Computational Bioscience Research Center, Computer, Electrical and Mathematical Sciences & Engineering Division, King Abdullah University of Science and Technology (KAUST), Thuwal 23955-6900, Kingdom of Saudi Arabia.
Bioinformatics. 2022 Jun 24;38(Suppl 1):i238-i245. doi: 10.1093/bioinformatics/btac256.
Protein functions are often described using the Gene Ontology (GO) which is an ontology consisting of over 50 000 classes and a large set of formal axioms. Predicting the functions of proteins is one of the key challenges in computational biology and a variety of machine learning methods have been developed for this purpose. However, these methods usually require a significant amount of training data and cannot make predictions for GO classes that have only few or no experimental annotations.

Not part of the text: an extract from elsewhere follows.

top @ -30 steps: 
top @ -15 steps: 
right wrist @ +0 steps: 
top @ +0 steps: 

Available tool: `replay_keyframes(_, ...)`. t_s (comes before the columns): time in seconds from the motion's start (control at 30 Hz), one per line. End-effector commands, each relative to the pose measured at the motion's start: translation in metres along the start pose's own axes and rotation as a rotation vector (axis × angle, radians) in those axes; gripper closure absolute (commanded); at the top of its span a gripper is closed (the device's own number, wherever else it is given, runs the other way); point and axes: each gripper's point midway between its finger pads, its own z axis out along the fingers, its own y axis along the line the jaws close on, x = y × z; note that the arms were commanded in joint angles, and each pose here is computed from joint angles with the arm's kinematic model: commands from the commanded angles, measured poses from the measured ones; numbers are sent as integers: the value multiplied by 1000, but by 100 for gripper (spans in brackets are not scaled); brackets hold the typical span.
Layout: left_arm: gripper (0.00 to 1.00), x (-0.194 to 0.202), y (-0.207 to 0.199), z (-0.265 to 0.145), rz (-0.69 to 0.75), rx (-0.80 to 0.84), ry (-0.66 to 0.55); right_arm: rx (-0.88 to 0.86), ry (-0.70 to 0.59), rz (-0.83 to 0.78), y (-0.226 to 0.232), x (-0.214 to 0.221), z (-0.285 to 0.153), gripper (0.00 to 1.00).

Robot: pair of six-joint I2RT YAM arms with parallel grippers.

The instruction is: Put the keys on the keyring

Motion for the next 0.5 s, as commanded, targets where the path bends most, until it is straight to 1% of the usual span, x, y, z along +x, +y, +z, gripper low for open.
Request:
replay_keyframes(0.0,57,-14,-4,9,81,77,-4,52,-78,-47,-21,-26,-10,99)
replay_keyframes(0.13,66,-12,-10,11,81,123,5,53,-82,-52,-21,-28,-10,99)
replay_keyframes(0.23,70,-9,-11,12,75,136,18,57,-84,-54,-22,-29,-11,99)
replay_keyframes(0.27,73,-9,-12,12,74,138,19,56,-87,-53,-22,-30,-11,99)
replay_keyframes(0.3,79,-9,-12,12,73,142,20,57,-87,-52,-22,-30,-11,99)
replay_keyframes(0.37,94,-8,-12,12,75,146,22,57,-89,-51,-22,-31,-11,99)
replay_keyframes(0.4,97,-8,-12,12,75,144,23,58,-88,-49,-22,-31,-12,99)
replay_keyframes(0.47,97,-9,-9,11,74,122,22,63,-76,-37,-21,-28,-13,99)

We developed DeepGOZero, a machine learning model which improves predictions for functions with no or only a small number of annotations. To achieve this goal, we rely on a model-theoretic approach for learning ontology embeddings and combine it with neural networks for protein function prediction. DeepGOZero can exploit formal axioms in the GO to make zero-shot predictions, i.e., predict protein functions even if not a single protein in the training phase was associated with that function. Furthermore, the zero-shot prediction method employed by DeepGOZero is generic and can be applied whenever associations with ontology classes need to be predicted.
http://github.com/bio-ontology-research-group/deepgozero.
Supplementary data are available at Bioinformatics online.
蛋白质的功能通常使用基因本体论(GO)来描述,GO 是一个由超过 50000 个类和一大组形式公理组成的本体。预测蛋白质的功能是计算生物学中的关键挑战之一,为此已经开发了各种机器学习方法。然而,这些方法通常需要大量的训练数据,并且不能对只有少数或没有实验注释的 GO 类进行预测。
我们开发了 DeepGOZero,这是一种机器学习模型,可提高对注释数量较少或没有注释的功能的预测。为了实现这一目标,我们依赖于一种基于模型理论的学习本体嵌入方法,并将其与神经网络结合起来进行蛋白质功能预测。DeepGOZero 可以利用 GO 中的形式公理进行零样本预测,即即使在训练阶段没有一个蛋白质与该功能相关联,也可以预测蛋白质的功能。此外,DeepGOZero 采用的零样本预测方法是通用的,只要需要预测与本体类别的关联,就可以应用。
http://github.com/bio-ontology-research-group/deepgozero。
补充数据可在“Bioinformatics”在线获取。